It is also worth noting the similarity between the location of the CPSF6-binding interface and exposed CA mutations that have been shown to affect infectivity (Figure 1). Many of the side chains that are directly involved in CPSF6 binding (N57, Q67, K70 and N74) were found to reduce HIV-1 infectivity in a comprehensive alanine-scan of CAN  (Figure 4 and Figure 5B and C). Furthermore, alanine-scan mutants that map to the CPSF6 binding site are distinct in that their reduced infectivity is not fully explained by structural or assembly defects. Mutants Q63A/Q67A and N74A have 5–35 fold decreased infectivity but normal levels of particle production and no assembly defects . Similarly, while mutants T54A/N57A and K70A have fewer conical capsids, this was a minor defect (∼4-fold with respect to wild type HIV-1) compared to their effect on infectivity (which was reduced by 20–80 fold) , . This lack of correspondence between magnitude of structural defect and loss of infection supports the conclusion that CPSF6 defines an interface in which residues have a role in mediating protein interaction necessary for optimal infection.
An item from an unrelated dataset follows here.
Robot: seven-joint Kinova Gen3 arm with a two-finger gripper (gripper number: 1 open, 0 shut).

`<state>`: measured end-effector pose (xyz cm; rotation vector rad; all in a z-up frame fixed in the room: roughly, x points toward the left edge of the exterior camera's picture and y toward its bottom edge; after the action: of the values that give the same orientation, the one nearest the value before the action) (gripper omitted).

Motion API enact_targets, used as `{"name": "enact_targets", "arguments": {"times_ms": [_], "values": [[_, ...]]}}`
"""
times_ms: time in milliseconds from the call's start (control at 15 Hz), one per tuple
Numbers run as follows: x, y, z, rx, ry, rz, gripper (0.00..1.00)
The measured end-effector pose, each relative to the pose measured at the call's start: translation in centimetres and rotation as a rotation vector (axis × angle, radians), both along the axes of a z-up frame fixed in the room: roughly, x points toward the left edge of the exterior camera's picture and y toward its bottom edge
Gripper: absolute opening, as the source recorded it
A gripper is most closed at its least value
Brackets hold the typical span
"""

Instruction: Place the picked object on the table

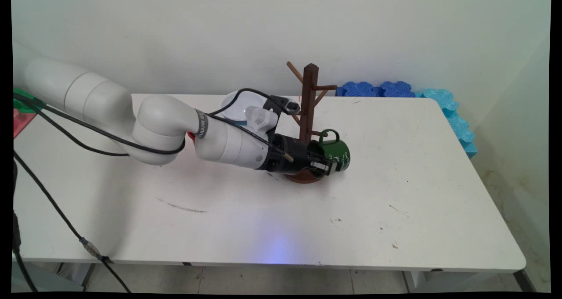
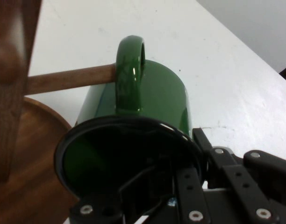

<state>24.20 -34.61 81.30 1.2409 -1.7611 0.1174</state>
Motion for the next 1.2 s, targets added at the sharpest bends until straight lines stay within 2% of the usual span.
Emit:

(A) Model of CPSF6313–327 binding to HIV-1 CA hexamer. The hexamer structure was derived from pdb: 3H47  by generating symmetry-related copies in PyMOL. The model was composed by superposition of CAN chains from HIV-1 CAN:CPSF6313–327 on the hexamer using secondary structure matching. HIV-1 CA helices are shown as cylinders and CPSF6313–327 as spheres. Left: top view, right: side view. N-terminal and C-terminal CA domains (NTD and CTD) are labeled. (B) Close-up of boxed region in (A). CAs are shown as cartoons and CPSF6313–327 as sticks. The region between CTD positions 175 and 188 was disordered and so is represented by a dashed line. (C) Same view as in (B), showing exposed CA mutations (labelled and shown as red spheres) that result in decreased HIV-1 infectivity  (see Figure 1). (D) Model of CPSF6313–327 binding at a hexamer-hexamer interface. Neighbouring hexamers were derived from pdb: 3H47 by generating extended symmetry-related copies in PyMOL. HIV-1 CAN:CPSF6313–327 was superposed on the hexamer using secondary structure matching. The model shows that CPSF6313–327 binding is likely to be accommodated at neighbouring CTD-mediated hexamer-hexamer junctions.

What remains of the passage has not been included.